If the negative clause is ⊥ (which corresponds to having no more derived queries), then the initial query is successful. That is to say, the backward chaining process stops when there are no more derived queries and returns a positive answer to the initial query (a). This success is specified in the final part of the proof by the derivation of a.

	
	                                          .
	                                          .
	                                          .
	                                          
	                                          ⊥
	                                        ----- 
                                                 ¬¬a
                                                ------ 
                                                  a
	
	

In this way, backward chaining is really just a way of searching for a reductio ad absurdum proof that a given query is a logical consequence of the logic program.



Logic Programming and Automated Theorem-Proving

Logic programming comes out of work in automated theorem-proving. In this tradition, the development of a technique called "resolution" was a major breakthrough. (The seminal paper is J. A. Robinson's "A Machine-Oriented Logic Based on the Resolution Principle." Journal of the ACM, vol. 12, 1965, 23-41.)

(For this course, it is not necessary to understand how logic programming comes out of automated theorem-proving. It is illuminating, though, and not hard to understand.)

The resolution rule in propositional logic is a derived deduction rule that produces a new clause from two clauses with complementary literals. (Literals are complementary if one is the negation of the other.) The following is a simple instance of resolution. In the clauses, a and ¬a are complementary literals.


  a ∨ b   ¬a ∨ c
  ---------------
      b ∨ c

Because the resolution rule is a derived rule, the proofs are shorter. Here is a simple example. The logic program

a ← b.
b.

has the logical form

a ∨ ¬b
b

The query

?-a.

corresponds to the negative clause

¬a

Resolution may be applied to the negative clause corresponding to the query and to the first rule

      
(resolution)                     (rules and facts)
      
                    |      ¬a    a ← b  (or: a ∨ ¬b)
¬a     a ∨ ¬b       |       |   / 
-------------       |       |  /
    ¬b              |       ¬b

The conclusion ¬b represents the derived query. Resolution may be applied again to ¬b and to the fact in the KB


                     |       ¬b    b
¬b       b           |        |   / 
----------           |        |  /
    ⊥                |        ⊥

Now we have reached ⊥, so the initial query is a consequence of the logic program.

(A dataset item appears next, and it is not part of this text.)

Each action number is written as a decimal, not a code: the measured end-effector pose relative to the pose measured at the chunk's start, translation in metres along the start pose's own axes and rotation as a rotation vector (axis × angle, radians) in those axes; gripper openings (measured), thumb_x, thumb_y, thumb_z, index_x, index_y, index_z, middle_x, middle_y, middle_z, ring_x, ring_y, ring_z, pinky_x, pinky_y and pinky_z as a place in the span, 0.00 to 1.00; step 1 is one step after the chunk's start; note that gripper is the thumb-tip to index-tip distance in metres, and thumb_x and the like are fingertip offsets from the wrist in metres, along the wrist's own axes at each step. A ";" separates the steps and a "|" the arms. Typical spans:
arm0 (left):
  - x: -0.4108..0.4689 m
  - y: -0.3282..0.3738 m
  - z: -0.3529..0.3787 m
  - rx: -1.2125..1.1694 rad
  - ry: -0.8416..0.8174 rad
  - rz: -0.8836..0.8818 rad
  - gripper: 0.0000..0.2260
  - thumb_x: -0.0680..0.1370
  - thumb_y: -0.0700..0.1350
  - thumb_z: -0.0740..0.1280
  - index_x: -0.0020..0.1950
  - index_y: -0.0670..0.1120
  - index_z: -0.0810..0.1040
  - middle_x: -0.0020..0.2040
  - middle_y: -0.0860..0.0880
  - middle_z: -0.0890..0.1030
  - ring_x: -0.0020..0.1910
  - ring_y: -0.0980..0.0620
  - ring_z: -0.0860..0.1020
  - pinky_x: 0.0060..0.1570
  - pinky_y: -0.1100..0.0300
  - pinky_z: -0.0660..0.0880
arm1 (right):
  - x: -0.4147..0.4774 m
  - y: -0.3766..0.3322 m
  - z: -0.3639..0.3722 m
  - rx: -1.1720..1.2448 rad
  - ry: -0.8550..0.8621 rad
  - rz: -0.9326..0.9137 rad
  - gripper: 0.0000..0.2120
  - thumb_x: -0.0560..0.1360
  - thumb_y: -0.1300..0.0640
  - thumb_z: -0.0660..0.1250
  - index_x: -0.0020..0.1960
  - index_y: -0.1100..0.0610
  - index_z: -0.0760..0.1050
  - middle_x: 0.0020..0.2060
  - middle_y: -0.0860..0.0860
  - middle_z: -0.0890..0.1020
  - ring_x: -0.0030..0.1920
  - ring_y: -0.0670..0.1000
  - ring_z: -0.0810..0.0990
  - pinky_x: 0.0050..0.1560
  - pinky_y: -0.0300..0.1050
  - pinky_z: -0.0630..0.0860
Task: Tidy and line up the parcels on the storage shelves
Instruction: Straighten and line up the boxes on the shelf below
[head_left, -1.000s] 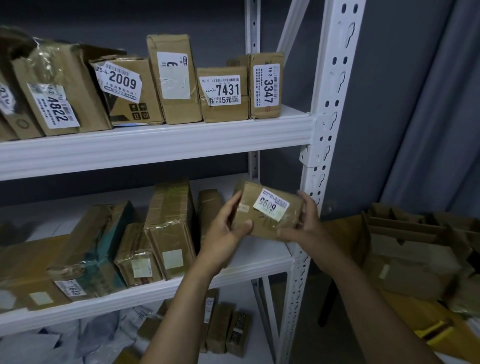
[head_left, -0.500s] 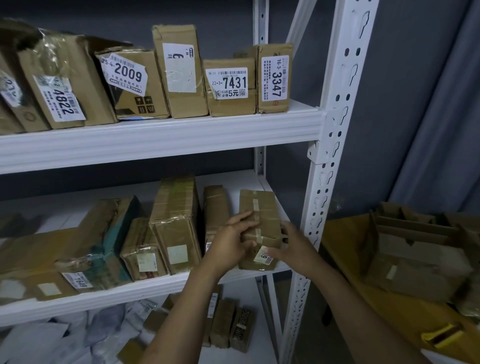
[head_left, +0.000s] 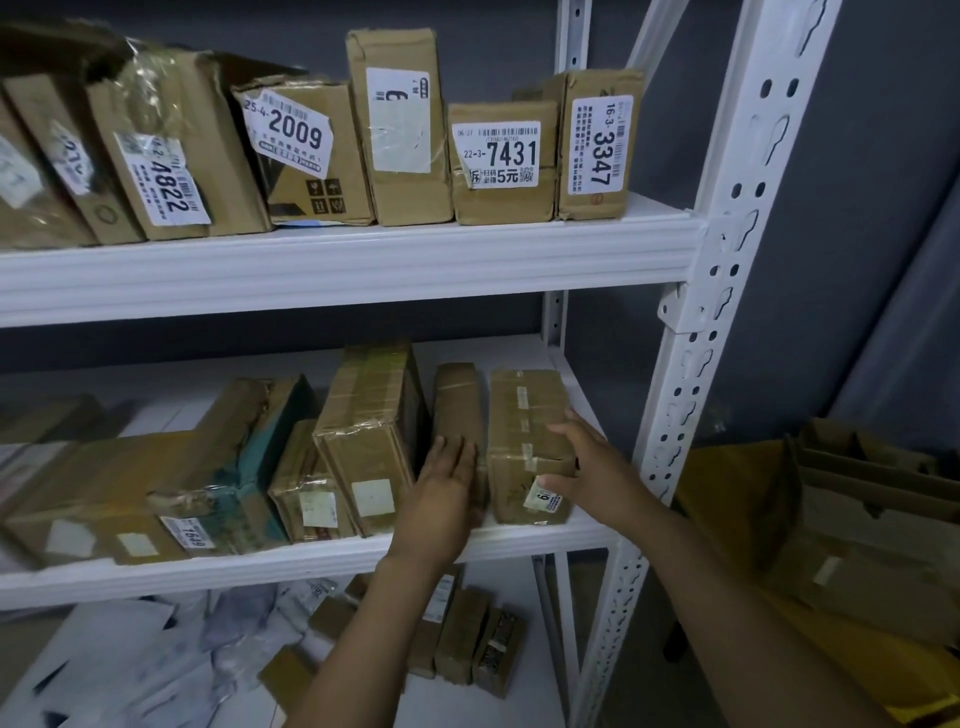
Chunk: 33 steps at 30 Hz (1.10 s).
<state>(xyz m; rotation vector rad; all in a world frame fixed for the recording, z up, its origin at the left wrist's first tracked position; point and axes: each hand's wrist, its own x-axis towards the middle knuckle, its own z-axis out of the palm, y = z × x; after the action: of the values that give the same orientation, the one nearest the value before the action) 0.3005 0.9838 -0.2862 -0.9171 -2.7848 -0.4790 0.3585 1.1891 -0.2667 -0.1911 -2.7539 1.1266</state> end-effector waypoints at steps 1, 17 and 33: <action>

Resolution and automated theorem-proving

In the context of automated theorem-proving, the question is whether a given conclusion is a logical consequence of a given set of premises. The first step in determining the answer is to rewrite the premises and conclusion as sets of clauses. (In the automatic theorem-proving tradition, clauses are represented as sets.)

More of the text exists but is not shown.